→ Exercise objective: Examine each line of the listing below. Copy those in which the string "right" appears.

→ Recorded data:
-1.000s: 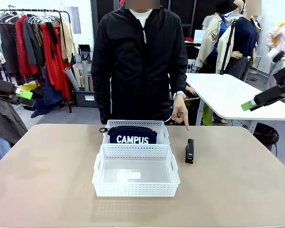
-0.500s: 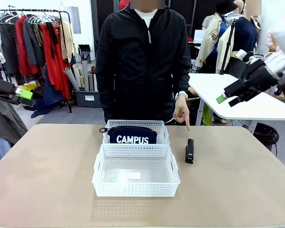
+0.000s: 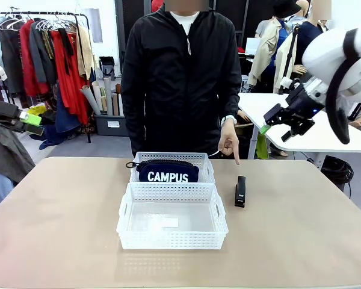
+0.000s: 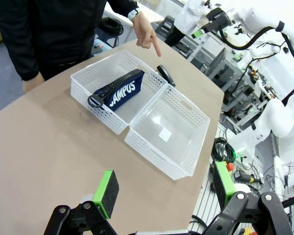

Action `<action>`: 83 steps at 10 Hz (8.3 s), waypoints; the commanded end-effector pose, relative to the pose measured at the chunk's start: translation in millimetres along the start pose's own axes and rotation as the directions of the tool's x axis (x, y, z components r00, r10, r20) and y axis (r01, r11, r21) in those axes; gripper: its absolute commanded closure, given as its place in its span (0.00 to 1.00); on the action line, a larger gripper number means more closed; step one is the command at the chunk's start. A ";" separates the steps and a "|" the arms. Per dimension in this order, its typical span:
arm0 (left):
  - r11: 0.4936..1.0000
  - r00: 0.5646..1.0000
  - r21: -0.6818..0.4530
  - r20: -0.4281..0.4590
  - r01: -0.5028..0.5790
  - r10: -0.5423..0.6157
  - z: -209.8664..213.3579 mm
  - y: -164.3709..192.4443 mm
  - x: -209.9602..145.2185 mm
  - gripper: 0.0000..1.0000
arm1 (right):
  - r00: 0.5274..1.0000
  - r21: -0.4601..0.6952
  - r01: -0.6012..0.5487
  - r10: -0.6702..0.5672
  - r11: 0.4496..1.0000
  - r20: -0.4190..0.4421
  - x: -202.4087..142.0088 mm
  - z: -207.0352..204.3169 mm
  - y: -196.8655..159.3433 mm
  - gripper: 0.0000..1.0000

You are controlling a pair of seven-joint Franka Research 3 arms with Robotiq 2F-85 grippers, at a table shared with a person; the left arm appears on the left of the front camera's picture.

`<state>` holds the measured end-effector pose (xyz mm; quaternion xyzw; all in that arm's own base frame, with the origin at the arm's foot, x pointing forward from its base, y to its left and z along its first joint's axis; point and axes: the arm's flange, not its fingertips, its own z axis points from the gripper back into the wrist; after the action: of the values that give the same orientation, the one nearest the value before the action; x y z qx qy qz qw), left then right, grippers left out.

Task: Distribute items into two baskets.
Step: Pick up the Stapler that the person points to.

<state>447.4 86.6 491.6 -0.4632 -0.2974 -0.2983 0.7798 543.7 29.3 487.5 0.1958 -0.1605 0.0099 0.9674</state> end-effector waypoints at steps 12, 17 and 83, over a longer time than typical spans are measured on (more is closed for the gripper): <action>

→ Answer for this exercise:
arm1 (right):
`<state>` holds the measured end-effector pose (xyz mm; quaternion xyzw; all in that arm's own base frame, with the origin at the arm's foot, x pointing forward from its base, y to its left and z along its first joint's axis; point and axes: the arm's flange, not its fingertips, its own z axis points from the gripper back into the wrist; after the action: of the values that give the same orientation, the one nearest the value before the action; x y z qx qy qz qw), left then right, grippers left out.

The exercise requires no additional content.